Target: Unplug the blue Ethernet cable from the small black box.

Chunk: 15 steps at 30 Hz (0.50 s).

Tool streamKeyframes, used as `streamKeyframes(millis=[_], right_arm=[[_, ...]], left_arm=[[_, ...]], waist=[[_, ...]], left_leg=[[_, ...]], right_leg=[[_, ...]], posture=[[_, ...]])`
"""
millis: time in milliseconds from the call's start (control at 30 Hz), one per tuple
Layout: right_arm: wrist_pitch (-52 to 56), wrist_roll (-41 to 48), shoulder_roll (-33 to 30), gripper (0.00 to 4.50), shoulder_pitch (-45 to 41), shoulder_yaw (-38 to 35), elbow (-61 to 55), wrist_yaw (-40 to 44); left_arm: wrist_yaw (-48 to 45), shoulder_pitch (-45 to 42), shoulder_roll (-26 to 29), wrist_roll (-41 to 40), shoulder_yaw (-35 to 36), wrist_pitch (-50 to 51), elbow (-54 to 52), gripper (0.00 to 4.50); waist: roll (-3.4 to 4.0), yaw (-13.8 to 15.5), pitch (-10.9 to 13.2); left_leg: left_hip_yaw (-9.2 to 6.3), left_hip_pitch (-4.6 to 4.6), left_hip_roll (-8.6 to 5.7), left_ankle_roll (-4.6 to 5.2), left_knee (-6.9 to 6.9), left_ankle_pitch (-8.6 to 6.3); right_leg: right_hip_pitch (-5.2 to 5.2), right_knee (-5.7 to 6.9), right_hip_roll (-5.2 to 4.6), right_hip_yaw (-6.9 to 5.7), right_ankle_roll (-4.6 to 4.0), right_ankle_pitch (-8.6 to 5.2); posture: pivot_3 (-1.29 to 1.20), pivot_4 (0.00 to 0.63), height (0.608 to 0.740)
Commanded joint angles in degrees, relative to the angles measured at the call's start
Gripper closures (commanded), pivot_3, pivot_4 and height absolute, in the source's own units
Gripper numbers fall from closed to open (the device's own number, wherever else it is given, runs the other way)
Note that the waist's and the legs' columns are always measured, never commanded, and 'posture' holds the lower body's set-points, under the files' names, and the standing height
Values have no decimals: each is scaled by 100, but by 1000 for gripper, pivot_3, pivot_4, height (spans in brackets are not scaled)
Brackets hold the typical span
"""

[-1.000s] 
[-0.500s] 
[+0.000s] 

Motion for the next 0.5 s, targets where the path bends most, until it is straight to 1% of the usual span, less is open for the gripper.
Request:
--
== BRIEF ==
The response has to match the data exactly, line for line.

== EXERCISE RESULT ==
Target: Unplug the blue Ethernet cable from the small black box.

Chunk: 15 steps at 30 Hz (0.50 s).

Tool streamKeyframes, used as `streamKeyframes(millis=[_], right_arm=[[_, ...]], left_arm=[[_, ...]], waist=[[_, ...]], left_leg=[[_, ...]], right_leg=[[_, ...]], posture=[[_, ...]])`
"""
millis: time in milliseconds from the call's start (control at 30 Hz), one per tuple
Layout: right_arm: wrist_pitch (-52 to 56), wrist_roll (-41 to 48), shoulder_roll (-33 to 30), gripper (0.00 to 4.50), shoulder_pitch (-45 to 41), shoulder_yaw (-38 to 35), elbow (-61 to 55), wrist_yaw (-40 to 44); left_arm: wrist_yaw (-48 to 45), shoulder_pitch (-45 to 42), shoulder_roll (-26 to 29), wrist_roll (-41 to 40), shoulder_yaw (-35 to 36), wrist_pitch (-50 to 51), elbow (-54 to 52), gripper (0.00 to 4.50); waist: roll (-3.4 to 4.0), yaw (-13.8 to 15.5), pitch (-10.9 to 13.2); left_leg: left_hip_yaw (-9.2 to 6.3), left_hip_pitch (-4.6 to 4.6), left_hip_roll (-8.6 to 5.7), left_ankle_roll (-4.6 to 5.2), left_knee (-6.9 to 6.9), left_ankle_pitch (-8.6 to 6.3); right_leg: right_hip_pitch (-5.2 to 5.2), right_knee (-5.7 to 6.9), right_hip_roll (-5.2 to 4.6), right_hip_yaw (-6.9 to 5.7), right_ankle_roll (-4.6 to 4.0), right_ankle_pitch (-8.6 to 5.2); posture: pivot_3 (-1.29 to 1.20), pivot_4 (0.00 to 0.63), height (0.608 to 0.740)
Commanded joint angles in degrees, relative to the angles measured at the call's start
Gripper closures (commanded), pivot_3, pivot_4 and height absolute, in the source's own units
Gripper numbers fall from closed to open (the device's own number, wherever else it is given, runs the other way)
Note that the waist's and the legs' columns are always measured, never commanded, and 'posture' holds the lower body's set-points, under the files' names, and the standing height
Values have no decimals: each is scaled by 100, but by 1000 for gripper, pivot_3, pivot_4, height (spans in brackets are not scaled)
Brackets hold the typical span
"""

[-1.000s] 
[-0.500s] 
[+0.000s] 

Motion for the next 0.5 s, targets where the path bends most, until it is straight to 1% of the usual span, less is open for the gripper.
Request:

What needed an answer now has one.